# Using statistical tests
This Notebook will show some examples of using statistical tests to get qualitative results from questions asked of the accidents dataset.

In [None]:
# Import the required libraries

import pymongo
import datetime
import collections

import pandas as pd
import scipy.stats

In [None]:
# Open a connection to the Mongo server, open the accidents database and name the collections of accidents and labels
# client = pymongo.MongoClient('mongodb://localhost:27017/')
client = pymongo.MongoClient('mongodb://localhost:27351/')

db = client.accidents
accidents = db.accidents
labels = db.labels

In [None]:
# Load the expanded names of keys and human-readable codes into memory

expanded_name = collections.defaultdict(str)
for e in labels.find({'expanded': {"$exists": True}}):
    expanded_name[e['label']] = e['expanded']
    
label_of = collections.defaultdict(str)
for l in labels.find({'codes': {"$exists": True}}):
    for c in l['codes']:
        try:
            label_of[l['label'], int(c)] = l['codes'][c]
        except ValueError: 
            label_of[l['label'], c] = l['codes'][c]

## Pearson's *R*²
### Comparing the number of casualties and vehicles
This is the same investigation as in Notebook `14.2 Introduction to accidents`.

In [None]:
# Build a DataFrame, one row for each accident
cas_veh_unrolled_df = pd.DataFrame(list(accidents.find({}, ['Number_of_Casualties', 'Number_of_Vehicles'])))

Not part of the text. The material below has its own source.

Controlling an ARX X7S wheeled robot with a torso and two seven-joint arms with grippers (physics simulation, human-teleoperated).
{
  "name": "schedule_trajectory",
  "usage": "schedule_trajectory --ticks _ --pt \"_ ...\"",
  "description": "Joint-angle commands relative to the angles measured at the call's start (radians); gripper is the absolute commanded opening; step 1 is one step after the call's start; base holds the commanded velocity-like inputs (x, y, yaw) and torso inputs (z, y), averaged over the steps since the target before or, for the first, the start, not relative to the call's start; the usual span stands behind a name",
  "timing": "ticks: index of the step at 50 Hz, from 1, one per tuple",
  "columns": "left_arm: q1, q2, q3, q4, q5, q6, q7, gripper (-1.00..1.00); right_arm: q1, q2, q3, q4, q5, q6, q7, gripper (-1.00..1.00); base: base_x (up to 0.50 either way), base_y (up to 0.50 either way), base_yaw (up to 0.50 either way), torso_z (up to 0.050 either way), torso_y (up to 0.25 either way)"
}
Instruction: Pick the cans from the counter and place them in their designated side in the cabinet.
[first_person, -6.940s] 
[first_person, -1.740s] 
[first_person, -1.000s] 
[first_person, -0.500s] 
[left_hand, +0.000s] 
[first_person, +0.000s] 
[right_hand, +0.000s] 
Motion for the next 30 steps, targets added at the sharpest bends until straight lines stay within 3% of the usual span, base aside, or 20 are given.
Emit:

# Count the number of each severity
cas_veh_df = pd.crosstab(cas_veh_unrolled_df['Number_of_Casualties'], 
                                      cas_veh_unrolled_df['Number_of_Vehicles'])
# Reshape
cas_veh_long_df = cas_veh_df.stack().reset_index()
cas_veh_long_df

In [None]:
regressionline = scipy.stats.linregress(cas_veh_unrolled_df['Number_of_Casualties'],
                                       cas_veh_unrolled_df['Number_of_Vehicles'])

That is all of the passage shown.